[WHAT YOU NEED TO DO] Find and copy each line of the listing below that has the word "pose" in it.

(DATA EXCERPT)

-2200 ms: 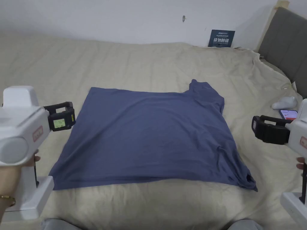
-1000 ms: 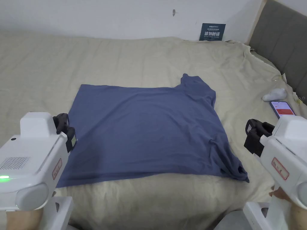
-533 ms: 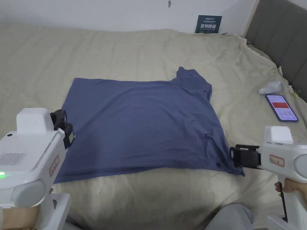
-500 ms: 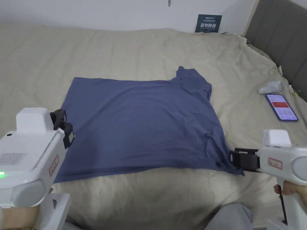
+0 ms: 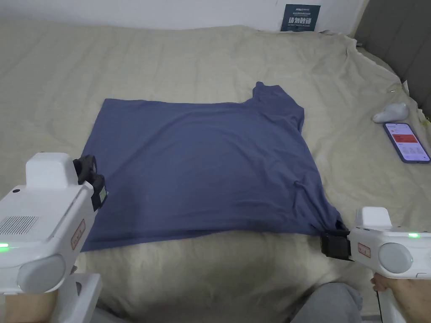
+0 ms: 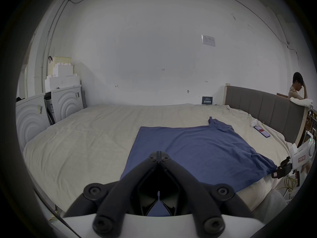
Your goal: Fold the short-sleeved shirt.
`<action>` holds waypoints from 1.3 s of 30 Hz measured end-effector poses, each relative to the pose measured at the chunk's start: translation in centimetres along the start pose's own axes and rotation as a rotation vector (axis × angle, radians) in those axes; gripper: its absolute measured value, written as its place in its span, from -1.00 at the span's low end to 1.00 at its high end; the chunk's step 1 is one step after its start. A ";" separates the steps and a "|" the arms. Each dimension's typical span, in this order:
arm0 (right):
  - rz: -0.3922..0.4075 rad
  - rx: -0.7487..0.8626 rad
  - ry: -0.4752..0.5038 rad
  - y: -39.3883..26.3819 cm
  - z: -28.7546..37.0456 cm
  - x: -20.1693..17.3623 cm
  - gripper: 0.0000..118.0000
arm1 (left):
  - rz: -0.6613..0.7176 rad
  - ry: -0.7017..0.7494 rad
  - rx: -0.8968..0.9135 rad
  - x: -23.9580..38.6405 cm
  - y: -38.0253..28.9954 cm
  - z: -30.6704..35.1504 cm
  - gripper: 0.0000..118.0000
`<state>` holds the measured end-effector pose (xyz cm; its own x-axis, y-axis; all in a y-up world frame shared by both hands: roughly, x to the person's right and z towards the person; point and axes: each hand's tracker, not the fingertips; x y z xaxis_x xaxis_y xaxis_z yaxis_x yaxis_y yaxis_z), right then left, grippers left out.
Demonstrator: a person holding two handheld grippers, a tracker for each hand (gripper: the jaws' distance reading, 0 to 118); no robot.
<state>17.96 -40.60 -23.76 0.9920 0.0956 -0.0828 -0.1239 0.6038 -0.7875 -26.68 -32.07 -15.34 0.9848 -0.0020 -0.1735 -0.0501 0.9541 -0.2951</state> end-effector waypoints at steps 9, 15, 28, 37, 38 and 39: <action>-0.017 -0.021 0.046 1.0 -0.9 0.8 -0.89 | 0.021 0.027 -0.036 -0.5 -0.6 -0.4 -1.00; -0.085 0.001 0.088 1.9 0.7 2.0 -0.89 | 0.094 0.025 -0.097 -2.0 -0.2 -1.4 -0.44; -0.082 0.066 0.105 4.2 3.2 1.4 -0.89 | 0.137 0.062 -0.593 -9.4 -1.0 -5.6 0.88; -0.097 0.036 0.096 4.0 2.6 1.4 -0.89 | 0.082 0.129 -0.786 -9.5 -6.1 -7.1 0.31; -0.101 0.032 0.097 4.0 2.5 1.4 -0.89 | 0.096 0.138 -0.794 -9.3 -6.4 -7.2 0.11; -0.101 0.030 0.095 4.0 2.5 1.4 -0.89 | 0.118 0.153 -0.804 -9.1 -6.6 -7.4 -0.23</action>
<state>18.80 -36.08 -25.49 0.9971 -0.0415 -0.0630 -0.0228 0.6303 -0.7760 -36.51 -40.57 -18.81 0.9352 -0.0113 -0.3538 -0.3121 0.4457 -0.8390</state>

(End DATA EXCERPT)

[TASK RESULT]
`<action>` holds waypoints from 1.3 s of 30 Hz measured end-effector poses, each relative to the pose measured at the chunk's start: translation in centimetres along the start pose's own axes and rotation as a rotation vector (axis × angle, radians) in those axes; gripper: its absolute measured value, written as its place in its span, from -1.00 at the span's low end to 1.00 at its high end; the chunk's step 1 is one step after its start. A ";" separates the steps and a "|" the arms. Each dimension's typical span, in this order:
`<state>` holds the measured end-effector pose (xyz cm; its own x-axis, y-axis; all in a y-up world frame shared by both hands: roughly, x to the person's right and z towards the person; point and axes: each hand's tracker, not the fingertips; x y z xaxis_x xaxis_y xaxis_z yaxis_x yaxis_y yaxis_z), right then left, grippers left out.

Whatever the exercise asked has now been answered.